Decision Date16 February 1904
Citation75 P. 760,9 Idaho 629
PartiesCURTIS, ADMINISTRATOR, v. KIRKPATRICK
CourtIdaho Supreme Court

MENTAL CAPACITY-WHEN COMPETENT TO TRANSACT BUSINESS-UNDUE INFLUENCE-FINDINGS OF THE COURT WILL NOT BE DISTURBED WHEN-INTOXICATING LIQUORS-SPIRITUALISM.

1. When it is shown that the party conveying property by warranty deed, or executing and delivering a mortgage on property understood and knew the nature and effect of such conveyances, at the time of their execution, he is competent to make such conveyances.

2. Undue influence must be shown to have existed at the time of the execution and delivery of the instrument complained of or it will not be set aside or canceled in a court of equity.

3. Excessive use of intoxicating liquors is not alone sufficient to disqualify one from transacting business, or conveying real estate, unless it be shown that at the time of the transaction he did not fully understand the nature of the transaction.

4. The fact that one is a believer in spiritualism and makes many statements apparently unreasonable is not evidence of insanity.

5. Findings of a jury in an equity case are only advisory, and may be adopted, or amended and adopted as the findings of the court, or the court may make its findings independent of the findings of the jury.

(Syllabus by the court.)

JUDGMENT for respondent, defendant below, from which plaintiff below, appellant here, appeals. Judgment affirmed.

Judgment affirmed. Costs awarded to respondent.

F. S. Dietrich and E. E. Chalmers, for Appellant.

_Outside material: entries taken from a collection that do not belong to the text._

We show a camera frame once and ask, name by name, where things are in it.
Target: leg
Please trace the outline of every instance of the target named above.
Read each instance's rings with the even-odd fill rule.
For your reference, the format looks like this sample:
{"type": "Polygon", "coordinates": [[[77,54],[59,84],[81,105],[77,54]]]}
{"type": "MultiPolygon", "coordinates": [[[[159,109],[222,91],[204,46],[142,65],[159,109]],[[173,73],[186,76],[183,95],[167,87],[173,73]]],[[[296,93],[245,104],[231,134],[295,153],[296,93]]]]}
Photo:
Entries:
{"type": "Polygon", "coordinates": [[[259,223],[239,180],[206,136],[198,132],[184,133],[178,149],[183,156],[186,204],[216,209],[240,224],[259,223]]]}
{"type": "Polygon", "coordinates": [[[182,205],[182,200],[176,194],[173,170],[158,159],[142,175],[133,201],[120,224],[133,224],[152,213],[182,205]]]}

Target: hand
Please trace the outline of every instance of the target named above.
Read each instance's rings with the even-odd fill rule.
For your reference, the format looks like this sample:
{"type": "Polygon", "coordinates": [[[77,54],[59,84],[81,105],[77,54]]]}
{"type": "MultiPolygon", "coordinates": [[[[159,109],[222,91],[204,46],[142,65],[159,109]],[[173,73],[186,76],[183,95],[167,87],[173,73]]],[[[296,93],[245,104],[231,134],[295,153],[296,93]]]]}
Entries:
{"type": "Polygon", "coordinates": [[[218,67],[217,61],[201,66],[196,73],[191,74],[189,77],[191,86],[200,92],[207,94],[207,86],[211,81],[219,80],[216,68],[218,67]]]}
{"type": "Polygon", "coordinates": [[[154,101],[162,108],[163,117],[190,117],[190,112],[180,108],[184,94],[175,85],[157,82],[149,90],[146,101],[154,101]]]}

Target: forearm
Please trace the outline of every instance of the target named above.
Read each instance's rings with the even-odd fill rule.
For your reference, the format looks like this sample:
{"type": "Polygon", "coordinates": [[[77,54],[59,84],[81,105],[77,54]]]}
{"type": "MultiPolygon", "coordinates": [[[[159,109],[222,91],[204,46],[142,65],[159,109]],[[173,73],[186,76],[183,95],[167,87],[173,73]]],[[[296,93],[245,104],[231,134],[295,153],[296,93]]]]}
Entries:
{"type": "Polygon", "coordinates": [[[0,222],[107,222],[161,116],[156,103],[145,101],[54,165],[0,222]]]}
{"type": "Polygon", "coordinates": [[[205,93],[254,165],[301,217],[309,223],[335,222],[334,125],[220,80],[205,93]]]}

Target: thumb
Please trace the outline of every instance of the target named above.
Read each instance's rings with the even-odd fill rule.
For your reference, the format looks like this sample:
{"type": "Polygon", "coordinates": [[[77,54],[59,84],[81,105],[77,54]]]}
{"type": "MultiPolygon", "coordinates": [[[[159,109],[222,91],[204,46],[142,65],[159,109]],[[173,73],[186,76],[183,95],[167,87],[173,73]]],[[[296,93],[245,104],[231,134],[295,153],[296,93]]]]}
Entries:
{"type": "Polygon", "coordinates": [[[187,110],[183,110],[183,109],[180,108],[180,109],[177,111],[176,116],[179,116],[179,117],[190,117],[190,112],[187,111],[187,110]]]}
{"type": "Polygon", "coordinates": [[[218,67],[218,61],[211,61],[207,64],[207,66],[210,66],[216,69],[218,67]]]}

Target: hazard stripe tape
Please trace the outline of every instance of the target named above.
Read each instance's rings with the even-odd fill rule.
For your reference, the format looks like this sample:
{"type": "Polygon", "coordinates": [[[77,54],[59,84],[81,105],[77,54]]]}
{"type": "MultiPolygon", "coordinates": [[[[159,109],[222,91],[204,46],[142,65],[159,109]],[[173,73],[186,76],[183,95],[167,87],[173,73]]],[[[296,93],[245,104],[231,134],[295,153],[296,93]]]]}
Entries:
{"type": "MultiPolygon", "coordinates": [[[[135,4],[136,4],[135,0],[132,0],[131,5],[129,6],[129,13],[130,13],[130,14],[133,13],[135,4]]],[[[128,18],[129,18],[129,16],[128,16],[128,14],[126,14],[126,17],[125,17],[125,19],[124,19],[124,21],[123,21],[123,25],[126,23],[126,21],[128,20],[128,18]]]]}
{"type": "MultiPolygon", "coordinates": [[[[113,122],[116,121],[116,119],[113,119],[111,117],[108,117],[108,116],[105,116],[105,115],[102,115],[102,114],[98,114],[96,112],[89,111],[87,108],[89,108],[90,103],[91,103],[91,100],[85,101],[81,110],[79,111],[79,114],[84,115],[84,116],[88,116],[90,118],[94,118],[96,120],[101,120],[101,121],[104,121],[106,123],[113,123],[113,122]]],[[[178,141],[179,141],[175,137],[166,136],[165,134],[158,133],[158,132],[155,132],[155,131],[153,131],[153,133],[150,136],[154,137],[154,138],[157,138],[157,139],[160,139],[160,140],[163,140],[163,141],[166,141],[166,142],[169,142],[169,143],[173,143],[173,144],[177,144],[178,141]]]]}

A conveyance or other contract of a person of unsound mind, but not entirely without understanding, made before his incapacity has been judicially determiend, is subject to rescission. (Idaho Rev. Stats., sec. 2411.) One who deals in property matters with an aged and feeble person is bound to prove the fairness of the transaction. (Bigelow on Fraud, 282; Wartemberg v. Spiegel, 31 Mich. 400; Ellis v. Mathews, 19 Tex. 390, 70 Am. Dec. 353.) Equity will set aside a contract for the sale of real estate and a conveyance thereunder when it appears that the capacity for business on the part of the grantor has been greatly weakened by trouble and distress of mind, and the price was grossly inadequate. (Bigelow on Fraud, p. 283; Perkins v. Scott, 23 Iowa 237.) Where inadequacy of consideration or undue influence is joined to imbecility or weakness of mind, arising from old age, sickness, intemperance, or other cause, equity will set aside the transaction at the suit of the injured party. (Bigelow on Fraud, p. 283, et seq.; Tracey v. Sacket, 1 Ohio St. 54, 59 Am. Dec. 610; Crawford v. Hoeft, 58 Mich. 1, 23 N.W. 27, 24 N.W. 645, 25 N.W. 567, 26 N.W. 870; Cooley on Torts, 515, 516; Oakey v. Ritchis 69 Iowa 69, 28 N.W. 448; In re Disbrow's Estate, 58 Mich. 96, 24 N.W. 624.) Where the insanity is known to the other party to the contract, or where he has information such as would lead a prudent man to such knowledge, the contract is invalid. (Lincoln v. Buckmaster, 32 Vt. 652; Henry v. Fine, 23 Ark. 417; Matthiessen etc. Co. v. McMahon, 38 N.J.L. 536; Lancaster etc. Bank v. Moore, 78 Pa. 407, 21 Am. Rep. 24.) Whenever there is a great weakness of mind, arising from age, sickness or other cause, in a person executing a conveyance of land, though not amounting to absolute disqualification, and the consideration given for the property is grossly inadequate, a court of equity will, upon proper and seasonable application of the injured party, or his representatives or heirs, transfer and set the conveyance aside. (Allore v. Jewell, 94 U.S. 506, 24 L.Ed. 260, and notes; Fisher v. Bishop, 108 N.Y. 25, 2 Am. St. Rep. 357, 15 N.E. 331, and notes; Moore v. Moore, 56 Cal. 89; Scovill v. Barney, 4 Or. 288; Archer v. Lapp, 12 Or. 196, 6 P. 672; Carnagie v. Diven, 31 Or. 366, 49 P. 891; Klose v. Hillenbrand, 88 Cal. 473, 26 P. 353.)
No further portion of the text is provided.